Trump and this mayor have two things in common. One, they were both outsiders, and the voters seemed primed to throw the rascals out. Two, they both spent far, far less money then their opponents to win. GA-06, the winning side, PAC, independents supporters, the campaign itself, spent far less then the losers. In SC-05 the DCCC spent $275K, the RNCC put up $100K, with a Republican PAC spending another $50K. Can't find other spending, but it looks like the winner spent less. Can't find a breakdown of Montana, but wouldn't be surprised if Gianforte spent less to win. And if we add in the dollar value of free media support for the Democrat....

Any candidate who spends a penny on television ads today is wasting their money.

Jon Ericson said...

Bloviate.
Who is our best bloviator?
No question.
I think he ought to run for office.
Then he can take cruises on private yachts.
And have pictures taken.
Shhh.

Big Mike said...

Donald Trump doesn't embarrass me half so much as the profound ignorance of his well-credentialed predecessor. Harvard Law must be one of the most overrated schools in existence today, and Columbia College not far behind.

Bleach Drinkers Curing Coronavirus Together said...

This is a pretty good forum if we can filter out the trolls.

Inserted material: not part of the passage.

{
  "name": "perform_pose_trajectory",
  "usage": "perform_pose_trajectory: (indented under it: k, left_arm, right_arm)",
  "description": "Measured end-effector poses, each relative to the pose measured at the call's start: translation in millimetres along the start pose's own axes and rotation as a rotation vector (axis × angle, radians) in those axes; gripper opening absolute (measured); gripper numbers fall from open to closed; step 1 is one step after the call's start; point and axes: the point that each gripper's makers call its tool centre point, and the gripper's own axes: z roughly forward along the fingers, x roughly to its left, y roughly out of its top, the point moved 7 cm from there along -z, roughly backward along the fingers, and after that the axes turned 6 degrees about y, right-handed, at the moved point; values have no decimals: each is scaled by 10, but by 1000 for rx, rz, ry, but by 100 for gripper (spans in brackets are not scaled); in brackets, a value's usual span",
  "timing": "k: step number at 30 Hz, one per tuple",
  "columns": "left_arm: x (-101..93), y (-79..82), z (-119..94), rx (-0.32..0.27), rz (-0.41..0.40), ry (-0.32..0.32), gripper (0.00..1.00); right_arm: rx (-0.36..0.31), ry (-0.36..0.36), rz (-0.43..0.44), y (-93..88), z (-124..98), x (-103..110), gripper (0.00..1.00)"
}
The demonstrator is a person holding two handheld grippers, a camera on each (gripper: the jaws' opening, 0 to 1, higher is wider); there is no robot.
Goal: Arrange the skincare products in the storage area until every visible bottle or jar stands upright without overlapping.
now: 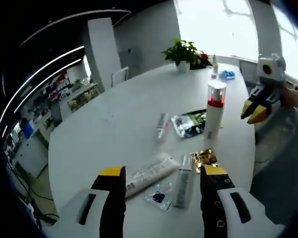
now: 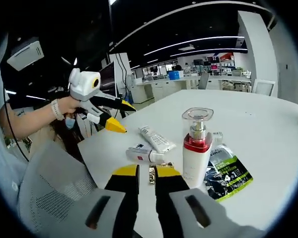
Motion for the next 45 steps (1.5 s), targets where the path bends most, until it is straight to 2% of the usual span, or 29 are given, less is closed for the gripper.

Yeah. But for some reason you and your mother keep showing up.

Bleach Drinkers Curing Coronavirus Together said...

it had nothing to do with the British except that they left the Chinese population alone to do what they do best.

You mean like violently repressing themselves and depriving their population of basic freedoms?

Jon Ericson said...

Yip! Yip! Yip!

Jon Ericson said...

Ankle biter.

exiledonmainstreet, green-eyed devil said...

I am ten times more the Saint Pauli Girl than you are, ManStreet.

7/14/17, 7:20 PM

I believe that. You probably have a bust like the St. Pauli Girl too.

Jon Ericson said...

Hire boy.

Jon Ericson said...

Where goats or donkeys are cheaper, but...

Jon Ericson said...

...at least he squeals in delight...

Jaq said...
This comment has been removed by the author.
Jaq said...

Let's look at a Snopes 'unbiased' look into Philadelphia voter fraud.

It is true that 59 voting divisions in Philadelphia recorded no votes for Mitt Romney, but given the voter composition of the Philadelphia area (and some Philadelphia wards in particular), and the number of voters in each division, that outcome was hardly a “mathematical and statistical impossibility.”

59 precincts with not one crank in any of them. OK, whatever, let's look at their "Investigation."

Eighteen Republicans reportedly live in the nearby 15th Division, according to city registration records. The 15th has the distinction of pitching two straight Republican shutouts — zero votes for McCain in 2008, zero for Romney. Oh, and 13 other city divisions did the same thing in 2008 and 2012.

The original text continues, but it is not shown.